#### PROBLEM
Among the lines below, restate word for word only those from the line with "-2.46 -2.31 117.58" through the line with "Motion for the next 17", with both end lines kept.

#### DATA FOR REVIEW
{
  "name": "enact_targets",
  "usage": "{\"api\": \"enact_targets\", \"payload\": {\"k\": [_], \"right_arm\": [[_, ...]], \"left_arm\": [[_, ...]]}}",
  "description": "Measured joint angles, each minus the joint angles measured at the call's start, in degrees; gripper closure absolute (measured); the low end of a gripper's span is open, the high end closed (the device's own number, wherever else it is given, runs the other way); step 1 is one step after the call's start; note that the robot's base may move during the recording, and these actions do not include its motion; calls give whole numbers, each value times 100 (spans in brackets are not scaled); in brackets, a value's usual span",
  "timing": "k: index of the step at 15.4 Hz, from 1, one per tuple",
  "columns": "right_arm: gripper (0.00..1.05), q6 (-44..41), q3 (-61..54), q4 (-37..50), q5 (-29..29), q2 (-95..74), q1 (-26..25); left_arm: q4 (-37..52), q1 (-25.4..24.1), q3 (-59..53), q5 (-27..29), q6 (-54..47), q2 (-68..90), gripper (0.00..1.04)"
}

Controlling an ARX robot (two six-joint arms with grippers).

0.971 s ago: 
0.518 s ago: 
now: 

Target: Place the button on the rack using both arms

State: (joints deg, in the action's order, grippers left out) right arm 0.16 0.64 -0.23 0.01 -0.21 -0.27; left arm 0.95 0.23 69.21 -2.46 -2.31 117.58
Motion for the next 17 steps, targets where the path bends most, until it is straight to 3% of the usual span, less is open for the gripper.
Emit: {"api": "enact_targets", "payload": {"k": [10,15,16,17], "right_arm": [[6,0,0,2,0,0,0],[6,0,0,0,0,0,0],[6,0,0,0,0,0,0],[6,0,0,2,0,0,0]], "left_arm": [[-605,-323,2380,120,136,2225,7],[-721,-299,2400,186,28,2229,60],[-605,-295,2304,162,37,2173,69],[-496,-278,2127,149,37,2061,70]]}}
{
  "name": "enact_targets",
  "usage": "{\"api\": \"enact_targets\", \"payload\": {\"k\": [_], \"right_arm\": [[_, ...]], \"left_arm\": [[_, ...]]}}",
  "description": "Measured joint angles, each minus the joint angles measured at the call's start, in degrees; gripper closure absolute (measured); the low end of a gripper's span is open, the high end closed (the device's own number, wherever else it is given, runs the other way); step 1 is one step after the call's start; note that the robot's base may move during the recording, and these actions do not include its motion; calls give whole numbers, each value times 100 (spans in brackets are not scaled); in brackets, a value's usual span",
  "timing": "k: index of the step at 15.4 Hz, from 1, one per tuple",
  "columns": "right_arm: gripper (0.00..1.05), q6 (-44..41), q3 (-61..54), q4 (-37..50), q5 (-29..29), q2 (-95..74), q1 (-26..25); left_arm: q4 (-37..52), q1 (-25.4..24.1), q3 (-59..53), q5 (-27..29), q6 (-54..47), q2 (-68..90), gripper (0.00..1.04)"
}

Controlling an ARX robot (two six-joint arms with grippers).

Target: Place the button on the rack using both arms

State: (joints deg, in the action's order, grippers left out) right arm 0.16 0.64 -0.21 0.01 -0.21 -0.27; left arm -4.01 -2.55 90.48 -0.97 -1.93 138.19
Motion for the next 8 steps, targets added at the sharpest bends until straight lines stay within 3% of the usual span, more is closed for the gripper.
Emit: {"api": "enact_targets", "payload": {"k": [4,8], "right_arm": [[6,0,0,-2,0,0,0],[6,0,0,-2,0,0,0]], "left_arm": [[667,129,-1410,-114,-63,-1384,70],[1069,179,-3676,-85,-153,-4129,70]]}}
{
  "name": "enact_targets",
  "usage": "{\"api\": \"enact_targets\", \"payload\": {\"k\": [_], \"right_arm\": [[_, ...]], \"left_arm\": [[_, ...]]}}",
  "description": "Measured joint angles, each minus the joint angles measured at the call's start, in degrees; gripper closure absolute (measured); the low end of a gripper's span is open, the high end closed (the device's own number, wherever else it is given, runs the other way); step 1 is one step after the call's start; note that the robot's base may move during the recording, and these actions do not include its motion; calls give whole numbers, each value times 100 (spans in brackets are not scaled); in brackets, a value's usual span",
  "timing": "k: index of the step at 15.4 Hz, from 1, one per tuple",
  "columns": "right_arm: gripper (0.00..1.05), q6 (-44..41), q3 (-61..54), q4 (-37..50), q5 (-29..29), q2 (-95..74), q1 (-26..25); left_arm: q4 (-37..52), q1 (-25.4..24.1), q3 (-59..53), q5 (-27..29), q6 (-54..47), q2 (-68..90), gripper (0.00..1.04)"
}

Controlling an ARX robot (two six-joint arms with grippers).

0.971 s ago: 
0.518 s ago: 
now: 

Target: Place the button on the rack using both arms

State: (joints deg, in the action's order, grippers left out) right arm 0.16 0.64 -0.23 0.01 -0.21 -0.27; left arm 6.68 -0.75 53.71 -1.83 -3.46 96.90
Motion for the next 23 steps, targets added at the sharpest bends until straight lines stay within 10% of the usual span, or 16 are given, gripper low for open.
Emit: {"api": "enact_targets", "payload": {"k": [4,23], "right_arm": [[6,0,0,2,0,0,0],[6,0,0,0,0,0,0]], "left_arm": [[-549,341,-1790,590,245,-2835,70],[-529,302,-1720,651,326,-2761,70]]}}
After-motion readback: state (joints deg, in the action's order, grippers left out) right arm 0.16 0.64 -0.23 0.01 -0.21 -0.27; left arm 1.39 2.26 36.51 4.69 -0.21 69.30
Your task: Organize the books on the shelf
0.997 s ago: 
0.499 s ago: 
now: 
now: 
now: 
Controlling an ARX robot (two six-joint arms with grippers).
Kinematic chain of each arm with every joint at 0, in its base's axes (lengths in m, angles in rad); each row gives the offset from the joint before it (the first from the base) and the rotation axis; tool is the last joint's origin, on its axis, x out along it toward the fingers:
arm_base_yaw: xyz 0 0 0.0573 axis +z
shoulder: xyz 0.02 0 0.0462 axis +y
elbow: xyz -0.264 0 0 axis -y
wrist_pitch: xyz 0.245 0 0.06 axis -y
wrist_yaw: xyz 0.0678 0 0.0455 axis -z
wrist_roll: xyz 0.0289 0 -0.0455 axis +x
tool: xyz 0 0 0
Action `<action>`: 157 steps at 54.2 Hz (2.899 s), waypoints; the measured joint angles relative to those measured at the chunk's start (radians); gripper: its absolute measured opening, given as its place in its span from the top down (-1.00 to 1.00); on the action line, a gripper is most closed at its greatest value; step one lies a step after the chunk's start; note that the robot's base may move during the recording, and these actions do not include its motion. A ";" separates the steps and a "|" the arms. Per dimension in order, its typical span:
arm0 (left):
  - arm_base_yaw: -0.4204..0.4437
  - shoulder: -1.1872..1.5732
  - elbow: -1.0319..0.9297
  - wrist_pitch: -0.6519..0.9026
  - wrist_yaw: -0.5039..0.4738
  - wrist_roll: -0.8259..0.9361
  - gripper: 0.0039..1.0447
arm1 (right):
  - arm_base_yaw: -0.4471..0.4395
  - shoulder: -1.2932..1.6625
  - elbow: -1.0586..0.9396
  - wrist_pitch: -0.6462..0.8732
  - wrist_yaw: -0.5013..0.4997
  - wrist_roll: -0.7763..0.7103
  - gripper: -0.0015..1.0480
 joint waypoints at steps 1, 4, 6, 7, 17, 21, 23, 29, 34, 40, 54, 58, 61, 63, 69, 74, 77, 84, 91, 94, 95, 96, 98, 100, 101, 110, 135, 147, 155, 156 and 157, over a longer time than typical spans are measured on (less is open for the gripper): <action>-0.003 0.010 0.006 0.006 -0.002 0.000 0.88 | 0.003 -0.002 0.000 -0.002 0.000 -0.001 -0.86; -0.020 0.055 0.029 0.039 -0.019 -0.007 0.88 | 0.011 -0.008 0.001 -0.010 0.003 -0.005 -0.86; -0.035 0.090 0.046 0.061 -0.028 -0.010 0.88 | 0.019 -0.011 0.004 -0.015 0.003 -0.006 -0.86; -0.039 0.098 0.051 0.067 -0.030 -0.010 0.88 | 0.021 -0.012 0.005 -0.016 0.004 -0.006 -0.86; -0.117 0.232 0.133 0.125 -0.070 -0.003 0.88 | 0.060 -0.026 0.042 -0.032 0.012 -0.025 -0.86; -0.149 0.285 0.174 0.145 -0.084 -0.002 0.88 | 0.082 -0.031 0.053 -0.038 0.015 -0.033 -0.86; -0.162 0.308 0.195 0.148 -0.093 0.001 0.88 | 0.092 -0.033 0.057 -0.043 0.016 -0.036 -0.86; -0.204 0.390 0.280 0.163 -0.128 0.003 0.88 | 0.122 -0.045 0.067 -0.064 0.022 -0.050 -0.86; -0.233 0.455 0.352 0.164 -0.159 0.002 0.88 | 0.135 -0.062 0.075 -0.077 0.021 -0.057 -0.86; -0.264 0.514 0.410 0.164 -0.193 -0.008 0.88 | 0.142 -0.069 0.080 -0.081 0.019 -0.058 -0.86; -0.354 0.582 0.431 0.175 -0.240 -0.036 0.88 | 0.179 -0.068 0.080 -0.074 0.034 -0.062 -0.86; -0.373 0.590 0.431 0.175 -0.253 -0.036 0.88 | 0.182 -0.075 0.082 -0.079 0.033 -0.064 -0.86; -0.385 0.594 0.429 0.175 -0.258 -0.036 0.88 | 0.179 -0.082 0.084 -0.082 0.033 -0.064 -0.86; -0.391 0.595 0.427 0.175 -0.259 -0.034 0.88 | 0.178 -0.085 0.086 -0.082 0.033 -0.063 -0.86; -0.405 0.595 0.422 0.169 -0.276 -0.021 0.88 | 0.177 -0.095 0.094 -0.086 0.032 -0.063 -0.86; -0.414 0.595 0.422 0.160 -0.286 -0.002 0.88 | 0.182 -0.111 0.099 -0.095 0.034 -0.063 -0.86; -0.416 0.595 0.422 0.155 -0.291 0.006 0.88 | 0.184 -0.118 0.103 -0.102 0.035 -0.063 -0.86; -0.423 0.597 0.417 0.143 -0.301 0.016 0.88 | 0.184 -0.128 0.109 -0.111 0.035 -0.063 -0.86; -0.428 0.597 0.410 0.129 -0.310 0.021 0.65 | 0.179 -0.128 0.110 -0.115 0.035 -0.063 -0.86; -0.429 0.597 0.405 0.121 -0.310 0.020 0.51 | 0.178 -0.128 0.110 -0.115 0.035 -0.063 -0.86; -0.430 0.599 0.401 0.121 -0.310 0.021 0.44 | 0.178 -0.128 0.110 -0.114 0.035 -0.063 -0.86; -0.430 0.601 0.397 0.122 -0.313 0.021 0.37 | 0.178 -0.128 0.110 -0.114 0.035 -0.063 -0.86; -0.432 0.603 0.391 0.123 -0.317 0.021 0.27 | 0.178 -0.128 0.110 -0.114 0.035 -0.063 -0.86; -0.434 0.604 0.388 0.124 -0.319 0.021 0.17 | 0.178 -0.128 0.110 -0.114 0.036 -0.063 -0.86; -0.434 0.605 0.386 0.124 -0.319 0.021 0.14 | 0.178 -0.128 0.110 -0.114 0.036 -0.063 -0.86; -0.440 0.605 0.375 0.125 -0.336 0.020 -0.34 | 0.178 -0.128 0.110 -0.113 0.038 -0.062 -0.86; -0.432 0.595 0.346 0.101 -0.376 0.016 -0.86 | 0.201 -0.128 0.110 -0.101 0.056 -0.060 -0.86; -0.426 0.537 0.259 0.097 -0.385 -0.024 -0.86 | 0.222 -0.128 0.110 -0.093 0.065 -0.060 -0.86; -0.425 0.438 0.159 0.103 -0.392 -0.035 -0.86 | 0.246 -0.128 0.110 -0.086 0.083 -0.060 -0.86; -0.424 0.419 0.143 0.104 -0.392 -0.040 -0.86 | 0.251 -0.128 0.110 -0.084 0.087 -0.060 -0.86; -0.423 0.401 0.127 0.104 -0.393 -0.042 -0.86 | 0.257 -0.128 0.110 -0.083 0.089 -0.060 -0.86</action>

#### FINAL ANSWER
State: (joints deg, in the action's order, grippers left out) right arm 0.16 0.64 -0.23 0.01 -0.21 -0.27; left arm 0.95 0.23 69.21 -2.46 -2.31 117.58
Motion for the next 17 steps, targets where the path bends most, until it is straight to 3% of the usual span, less is open for the gripper.

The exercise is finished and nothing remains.